— Exercise details —
Each line below from the one containing "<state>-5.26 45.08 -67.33" through the one containing "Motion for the" is to be given again exactly, and no line outside that span.

Dataset excerpts:
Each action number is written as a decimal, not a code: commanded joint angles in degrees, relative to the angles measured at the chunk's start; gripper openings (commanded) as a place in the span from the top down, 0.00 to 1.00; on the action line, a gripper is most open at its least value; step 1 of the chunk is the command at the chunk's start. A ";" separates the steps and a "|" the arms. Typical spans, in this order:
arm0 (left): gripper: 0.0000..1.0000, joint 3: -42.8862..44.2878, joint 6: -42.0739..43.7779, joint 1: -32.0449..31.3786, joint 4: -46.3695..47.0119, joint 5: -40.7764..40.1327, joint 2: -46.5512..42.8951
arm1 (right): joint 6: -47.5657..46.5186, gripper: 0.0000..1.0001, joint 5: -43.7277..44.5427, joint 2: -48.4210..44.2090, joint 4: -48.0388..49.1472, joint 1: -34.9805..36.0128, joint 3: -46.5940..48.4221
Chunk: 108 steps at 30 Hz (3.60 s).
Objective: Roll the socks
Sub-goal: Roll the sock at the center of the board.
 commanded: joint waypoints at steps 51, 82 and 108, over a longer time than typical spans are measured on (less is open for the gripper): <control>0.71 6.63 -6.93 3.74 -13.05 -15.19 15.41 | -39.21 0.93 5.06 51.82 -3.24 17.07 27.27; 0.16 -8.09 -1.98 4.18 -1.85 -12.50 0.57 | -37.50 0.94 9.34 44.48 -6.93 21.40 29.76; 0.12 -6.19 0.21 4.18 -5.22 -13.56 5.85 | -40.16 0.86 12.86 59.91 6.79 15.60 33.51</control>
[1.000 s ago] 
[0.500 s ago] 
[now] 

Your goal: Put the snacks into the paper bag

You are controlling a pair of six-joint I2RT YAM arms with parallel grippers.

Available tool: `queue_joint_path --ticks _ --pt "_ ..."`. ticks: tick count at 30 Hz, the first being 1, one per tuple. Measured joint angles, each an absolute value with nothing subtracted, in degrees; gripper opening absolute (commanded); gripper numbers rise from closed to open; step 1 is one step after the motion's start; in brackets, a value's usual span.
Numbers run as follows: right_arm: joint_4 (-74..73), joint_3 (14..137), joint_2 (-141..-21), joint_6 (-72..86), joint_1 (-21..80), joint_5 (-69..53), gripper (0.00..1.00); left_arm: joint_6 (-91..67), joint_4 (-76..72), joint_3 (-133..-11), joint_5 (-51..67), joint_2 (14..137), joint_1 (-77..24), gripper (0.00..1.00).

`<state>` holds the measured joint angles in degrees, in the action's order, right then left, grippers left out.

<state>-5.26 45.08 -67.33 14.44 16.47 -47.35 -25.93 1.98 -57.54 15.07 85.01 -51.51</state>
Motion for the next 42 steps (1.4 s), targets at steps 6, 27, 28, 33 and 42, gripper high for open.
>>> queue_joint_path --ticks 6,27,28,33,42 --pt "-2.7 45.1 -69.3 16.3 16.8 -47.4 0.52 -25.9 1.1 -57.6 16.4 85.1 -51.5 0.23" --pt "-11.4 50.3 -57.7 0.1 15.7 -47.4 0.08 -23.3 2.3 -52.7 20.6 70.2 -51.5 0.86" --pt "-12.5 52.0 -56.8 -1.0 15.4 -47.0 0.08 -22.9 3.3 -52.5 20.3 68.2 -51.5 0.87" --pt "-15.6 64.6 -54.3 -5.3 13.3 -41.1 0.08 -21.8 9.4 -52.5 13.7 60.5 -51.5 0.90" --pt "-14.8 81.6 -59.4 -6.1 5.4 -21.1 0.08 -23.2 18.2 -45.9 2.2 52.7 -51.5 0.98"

— Answer for this exercise —
<state>-5.26 45.08 -67.33 14.44 16.47 -47.35 -25.93 1.98 -57.54 15.07 85.01 -51.51</state>
Motion for the next 42 steps (1.4 s), targets at steps 6, 27, 28, 33 and 42, gripper high for open.

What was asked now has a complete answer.